I cannot guarentee there only being one such wrapper. User uses a WYSIWYG and who knows…

If you have Windows, even if you don’t use the SDK the chm in it is a valuable reference for things XML

vvv download page vvv
https://www.microsoft.com/en-us/download/details.aspx?id=3988

it depends which elements you need, up till now only the h1 was mentioned.

I figured once I get one element, I can sort of use the same logic to get the other elements.

The number of elements can vary depending on how many paragraph tags there are. I’ll need at least the h1, img, and a handful of paragraph tags. Also 1 span.

You see now in my current code I use if() to determine if the header matches my criteria. I was going to just add conditions to match what I need. Maybe switches.

@Mittineague , I’m afraid I’m very restricted here at work. That will not be of help to me I’m afraid. It looks like I have to download that ot use it.

Update: I have this so far, which finds the first h1 and sets it into a variable.

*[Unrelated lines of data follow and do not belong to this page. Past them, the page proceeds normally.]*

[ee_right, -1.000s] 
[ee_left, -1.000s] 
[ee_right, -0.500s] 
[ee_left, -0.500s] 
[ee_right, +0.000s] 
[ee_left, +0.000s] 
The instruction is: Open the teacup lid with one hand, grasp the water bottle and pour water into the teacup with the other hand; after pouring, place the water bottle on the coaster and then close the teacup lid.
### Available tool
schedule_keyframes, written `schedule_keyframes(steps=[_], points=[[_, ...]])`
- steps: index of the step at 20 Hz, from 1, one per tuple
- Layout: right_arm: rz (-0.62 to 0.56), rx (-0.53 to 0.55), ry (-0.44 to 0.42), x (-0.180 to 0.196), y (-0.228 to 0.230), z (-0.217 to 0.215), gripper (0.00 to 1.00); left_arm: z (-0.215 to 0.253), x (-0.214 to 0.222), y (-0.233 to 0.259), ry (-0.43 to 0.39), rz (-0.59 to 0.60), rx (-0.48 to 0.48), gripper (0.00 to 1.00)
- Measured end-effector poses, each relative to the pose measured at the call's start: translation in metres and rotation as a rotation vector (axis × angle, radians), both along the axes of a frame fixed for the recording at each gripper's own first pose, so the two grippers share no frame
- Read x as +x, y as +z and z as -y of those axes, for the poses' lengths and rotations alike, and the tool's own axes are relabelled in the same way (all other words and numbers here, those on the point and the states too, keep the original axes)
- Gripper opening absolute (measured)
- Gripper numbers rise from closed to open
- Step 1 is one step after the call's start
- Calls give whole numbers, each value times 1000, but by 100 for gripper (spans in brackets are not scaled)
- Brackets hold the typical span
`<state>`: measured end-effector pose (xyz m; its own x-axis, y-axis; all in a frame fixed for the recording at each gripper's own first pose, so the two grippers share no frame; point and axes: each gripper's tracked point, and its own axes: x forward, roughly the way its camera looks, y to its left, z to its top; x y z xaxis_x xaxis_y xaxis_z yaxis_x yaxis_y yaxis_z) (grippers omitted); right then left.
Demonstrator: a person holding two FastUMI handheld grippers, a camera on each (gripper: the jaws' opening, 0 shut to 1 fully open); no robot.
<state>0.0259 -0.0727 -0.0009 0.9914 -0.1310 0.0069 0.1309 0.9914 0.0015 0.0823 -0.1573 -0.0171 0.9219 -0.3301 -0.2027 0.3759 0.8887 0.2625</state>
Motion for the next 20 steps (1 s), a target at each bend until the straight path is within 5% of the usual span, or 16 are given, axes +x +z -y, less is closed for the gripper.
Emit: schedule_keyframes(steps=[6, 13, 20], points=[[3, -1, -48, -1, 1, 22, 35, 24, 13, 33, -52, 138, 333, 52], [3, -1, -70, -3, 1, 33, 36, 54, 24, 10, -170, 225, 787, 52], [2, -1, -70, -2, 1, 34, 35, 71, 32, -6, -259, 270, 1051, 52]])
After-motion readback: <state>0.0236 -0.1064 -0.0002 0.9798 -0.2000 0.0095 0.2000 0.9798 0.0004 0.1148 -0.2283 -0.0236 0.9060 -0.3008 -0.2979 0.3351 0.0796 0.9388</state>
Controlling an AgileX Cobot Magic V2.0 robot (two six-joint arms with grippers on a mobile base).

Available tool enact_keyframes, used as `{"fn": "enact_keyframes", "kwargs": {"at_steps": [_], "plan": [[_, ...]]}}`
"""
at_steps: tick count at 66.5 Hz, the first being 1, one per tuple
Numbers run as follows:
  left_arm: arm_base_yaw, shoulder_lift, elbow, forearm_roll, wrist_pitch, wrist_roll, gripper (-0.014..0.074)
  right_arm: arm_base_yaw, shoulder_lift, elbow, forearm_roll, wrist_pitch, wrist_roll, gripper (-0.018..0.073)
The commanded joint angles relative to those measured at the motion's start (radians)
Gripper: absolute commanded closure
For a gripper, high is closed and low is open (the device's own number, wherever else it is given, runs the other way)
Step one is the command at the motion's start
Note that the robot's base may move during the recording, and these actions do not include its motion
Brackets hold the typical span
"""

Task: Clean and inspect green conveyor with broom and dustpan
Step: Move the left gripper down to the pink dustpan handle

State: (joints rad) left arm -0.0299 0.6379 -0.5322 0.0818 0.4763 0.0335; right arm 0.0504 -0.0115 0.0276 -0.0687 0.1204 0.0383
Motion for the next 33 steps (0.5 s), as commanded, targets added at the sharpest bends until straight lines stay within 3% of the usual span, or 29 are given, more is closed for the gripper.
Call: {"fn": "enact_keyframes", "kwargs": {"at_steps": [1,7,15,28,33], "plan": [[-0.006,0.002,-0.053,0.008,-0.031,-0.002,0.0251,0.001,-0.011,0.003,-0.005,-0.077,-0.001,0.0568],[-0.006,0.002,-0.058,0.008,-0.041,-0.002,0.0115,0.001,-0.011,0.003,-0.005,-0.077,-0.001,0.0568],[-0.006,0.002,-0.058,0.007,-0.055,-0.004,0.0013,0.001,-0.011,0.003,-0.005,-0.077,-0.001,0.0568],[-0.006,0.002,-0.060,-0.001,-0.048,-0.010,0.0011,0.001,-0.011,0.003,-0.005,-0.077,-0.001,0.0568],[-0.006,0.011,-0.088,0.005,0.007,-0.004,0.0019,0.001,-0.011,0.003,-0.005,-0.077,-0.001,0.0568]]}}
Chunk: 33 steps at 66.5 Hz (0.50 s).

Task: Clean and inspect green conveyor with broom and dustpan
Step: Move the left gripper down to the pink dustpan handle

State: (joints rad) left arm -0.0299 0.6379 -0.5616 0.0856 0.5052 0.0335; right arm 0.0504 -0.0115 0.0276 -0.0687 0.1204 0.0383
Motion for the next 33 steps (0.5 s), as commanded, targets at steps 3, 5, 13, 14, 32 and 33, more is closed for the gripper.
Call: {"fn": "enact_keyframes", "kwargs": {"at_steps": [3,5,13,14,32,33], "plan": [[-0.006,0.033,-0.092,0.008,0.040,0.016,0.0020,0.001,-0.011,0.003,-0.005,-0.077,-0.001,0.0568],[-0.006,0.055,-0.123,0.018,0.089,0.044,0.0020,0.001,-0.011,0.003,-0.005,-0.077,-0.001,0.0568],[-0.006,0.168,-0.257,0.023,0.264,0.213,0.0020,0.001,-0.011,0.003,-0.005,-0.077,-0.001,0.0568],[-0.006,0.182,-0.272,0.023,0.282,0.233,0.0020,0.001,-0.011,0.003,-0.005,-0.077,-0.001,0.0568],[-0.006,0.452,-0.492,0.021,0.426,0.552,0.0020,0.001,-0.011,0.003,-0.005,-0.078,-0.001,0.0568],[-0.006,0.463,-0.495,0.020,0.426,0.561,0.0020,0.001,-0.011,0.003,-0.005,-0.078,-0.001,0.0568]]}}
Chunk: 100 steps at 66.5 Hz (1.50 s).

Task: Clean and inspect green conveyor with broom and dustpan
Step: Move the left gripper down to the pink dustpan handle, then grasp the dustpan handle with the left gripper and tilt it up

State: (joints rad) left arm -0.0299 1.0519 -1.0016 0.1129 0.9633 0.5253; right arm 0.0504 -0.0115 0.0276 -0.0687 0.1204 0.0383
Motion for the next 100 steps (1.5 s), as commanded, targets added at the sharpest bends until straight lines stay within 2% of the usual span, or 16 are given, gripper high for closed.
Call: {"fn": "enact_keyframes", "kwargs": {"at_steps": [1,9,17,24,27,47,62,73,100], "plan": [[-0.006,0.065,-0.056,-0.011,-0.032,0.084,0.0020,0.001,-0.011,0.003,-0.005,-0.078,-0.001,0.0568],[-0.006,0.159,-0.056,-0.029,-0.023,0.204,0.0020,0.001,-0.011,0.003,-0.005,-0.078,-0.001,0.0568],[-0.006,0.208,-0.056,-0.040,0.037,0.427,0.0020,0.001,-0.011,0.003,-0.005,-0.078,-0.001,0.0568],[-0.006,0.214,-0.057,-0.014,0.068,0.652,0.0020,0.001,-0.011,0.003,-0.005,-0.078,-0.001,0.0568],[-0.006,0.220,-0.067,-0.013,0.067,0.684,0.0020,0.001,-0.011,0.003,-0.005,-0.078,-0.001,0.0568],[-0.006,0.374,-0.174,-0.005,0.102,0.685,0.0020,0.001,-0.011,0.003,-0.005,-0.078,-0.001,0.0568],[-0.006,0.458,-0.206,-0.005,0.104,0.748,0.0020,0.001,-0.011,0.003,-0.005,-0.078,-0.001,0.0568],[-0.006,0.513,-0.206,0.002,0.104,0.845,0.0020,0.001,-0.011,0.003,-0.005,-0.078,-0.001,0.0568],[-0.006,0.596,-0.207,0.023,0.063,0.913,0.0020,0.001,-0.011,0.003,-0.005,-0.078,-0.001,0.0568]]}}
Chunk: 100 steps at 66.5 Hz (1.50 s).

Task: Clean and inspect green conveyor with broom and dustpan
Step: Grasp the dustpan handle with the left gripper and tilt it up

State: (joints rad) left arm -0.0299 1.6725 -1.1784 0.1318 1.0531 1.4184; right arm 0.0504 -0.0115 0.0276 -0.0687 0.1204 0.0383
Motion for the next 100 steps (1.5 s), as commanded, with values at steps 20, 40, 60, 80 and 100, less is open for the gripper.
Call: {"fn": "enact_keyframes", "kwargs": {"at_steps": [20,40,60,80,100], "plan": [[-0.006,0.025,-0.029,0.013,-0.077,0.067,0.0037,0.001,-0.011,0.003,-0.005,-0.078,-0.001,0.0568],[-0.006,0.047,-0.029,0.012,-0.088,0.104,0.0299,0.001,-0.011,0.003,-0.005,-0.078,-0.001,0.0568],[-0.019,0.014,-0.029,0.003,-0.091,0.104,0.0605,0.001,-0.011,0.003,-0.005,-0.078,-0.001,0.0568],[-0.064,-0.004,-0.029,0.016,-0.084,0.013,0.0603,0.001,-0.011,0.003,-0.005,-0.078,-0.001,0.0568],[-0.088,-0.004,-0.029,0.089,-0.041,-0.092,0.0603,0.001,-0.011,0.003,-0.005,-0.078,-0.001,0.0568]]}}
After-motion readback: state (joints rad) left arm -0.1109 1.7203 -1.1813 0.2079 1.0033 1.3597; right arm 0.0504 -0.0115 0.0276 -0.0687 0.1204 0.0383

I do have a question though, how can I use the getElementsByTagName (or something similar) as part of an IF condition? I need to do find if the certain element I’m using in my loop is a certain tag name, and then I need to add it as part of a variable

<?php
error_reporting(E_ALL);
if(true)
{
  if(!isset($_POST['submit']))
  {
  ?>
    <form action="<?php echo htmlspecialchars($_SERVER["PHP_SELF"]); ?>" method="post">
    <label for="url">Enter the URL of the article:</label> <input id="url" name="URL" type="text" />
    <label for="email">Enter the E-mail of the person this will go to:</label> <input id="email" name="email" type="text" />
    <label for="submit"><input id="submit" class="button" name="submit" type="submit" /></form>
  <?php
  }
  else if(filter_var($_POST['URL'], FILTER_VALIDATE_URL) === false  || filter_var($_POST['email'], FILTER_VALIDATE_EMAIL) === false)
  {
  ?>
    <div class="error"><p>Error: The URL or e-mail address you entered was invalid. Please try again.</p></div>
    <form action="<?php echo htmlspecialchars($_SERVER["PHP_SELF"]); ?>" method="post">
    <label for="url">Enter the URL of the article:</label> <input id="url" name="URL" type="text" />
    <label for="email">Enter the E-mail of the person this will go to:</label> <input id="email" name="email" type="text" />
    <label for="submit"><input id="submit" class="button" name="submit" type="submit" /></form>
  <?php
  }
  else
  {
    $url=filter_var($_POST['URL'], FILTER_SANITIZE_URL);
    $email=filter_var($_POST['email'], FILTER_SANITIZE_EMAIL);

    $masthead="";
    $title="";
    $datetime="";
    $leftImage="";
    $article="";
    $footer="";

    $doc = new DOMDocument;
    $doc->preserveWhiteSpace = FALSE;
    $doc->loadHTMLFile($url);
    $xpath=new DomXPath($doc);

    $results = $xpath->query("//div[contains(@class, 'page-main-content')]");
    foreach($results as $cr)
    {
      $title=$cr->getElementsByTagName('h1')->item(0)->textContent;
    }
    echo $title;
  }
}
?>

So far, everything is figured out. I’m beginning to transfer my content over to the e-mail template. I don’t think I’ll run into any more issues but I’ll let you know if I do! Thanks for everything.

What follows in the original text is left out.